Jianxun-Wang / PIMBRL

Physics-informed Dyna-style model-based deep reinforcement learning for dynamic control
MIT License
45 stars 10 forks source link

Some code details #2

Closed BestPolarBear closed 2 years ago

BestPolarBear commented 2 years ago

Nice to read your article. I have a few questions for you, mainly in the code. 1、Is it necessary to put self. phyloss_ Flag to true ? image

2、At CartPole-v0 and Pendulum-v0 environment, do you use physical loss Le?

Thank you !

Xin-yang-Liu commented 2 years ago

Thanks for your interest, our code is general enough to handle all the three methods mentioned in the paper: MFRL, MBRL & PiMBRL.

Q1:

When variable self. phyloss_ Flag is set to True, physics informed RL (PiMBRL) will be trained. Otherwise, only baseline MBRL (when usemodel=True) or MFRL (usemodel=False) will be performed.

Q2:

We tested PiMBRL in every environment shown in our paper, including the CartPole-v0. However, for the Pendulum case, we use a slightly different observation space, compared to the standard Pendulum-v0, for the ease of implementing physics loss.

BestPolarBear commented 2 years ago

hello,@Xin-yang-Liu ,Thank you for your reply. I still don't understand here. In the KS experiment, do you use real_ buffer to train the transition model with physical loss? image image

Xin-yang-Liu commented 2 years ago

So for the data in self.RL.buffer, most of them are generated by the model which contains the model error.

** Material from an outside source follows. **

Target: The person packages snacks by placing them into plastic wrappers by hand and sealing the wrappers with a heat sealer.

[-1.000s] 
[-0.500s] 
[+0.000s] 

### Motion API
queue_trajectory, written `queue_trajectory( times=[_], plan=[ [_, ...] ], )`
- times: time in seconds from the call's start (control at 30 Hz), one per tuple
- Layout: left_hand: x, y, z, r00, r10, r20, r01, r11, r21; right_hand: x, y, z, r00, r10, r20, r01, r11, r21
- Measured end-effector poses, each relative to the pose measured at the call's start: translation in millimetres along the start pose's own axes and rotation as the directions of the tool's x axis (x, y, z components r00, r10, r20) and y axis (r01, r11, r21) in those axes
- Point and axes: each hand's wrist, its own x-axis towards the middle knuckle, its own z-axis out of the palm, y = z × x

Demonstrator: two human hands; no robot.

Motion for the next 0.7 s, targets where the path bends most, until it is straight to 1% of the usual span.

This means the data in this buffer cannot be used as the label. But, when using physics-informed MBRL for these data points, equation loss still can be used to improve the learned model.

However, it is inevitable to use extra epochs to train the model with equation loss. To exclude the possibility that the extra epochs rather than the equation loss improves the model quality, we add the same amount of training epochs (actually the same epoch for each data point because there are far fewer data in real buffer than in self.RL.buffer) to the purely data-driven model in MBRL, which can only be trained with the data from the real buffer (because only real/true data are stored there) (This is what line 107-109 doing).

Hope this answers your question.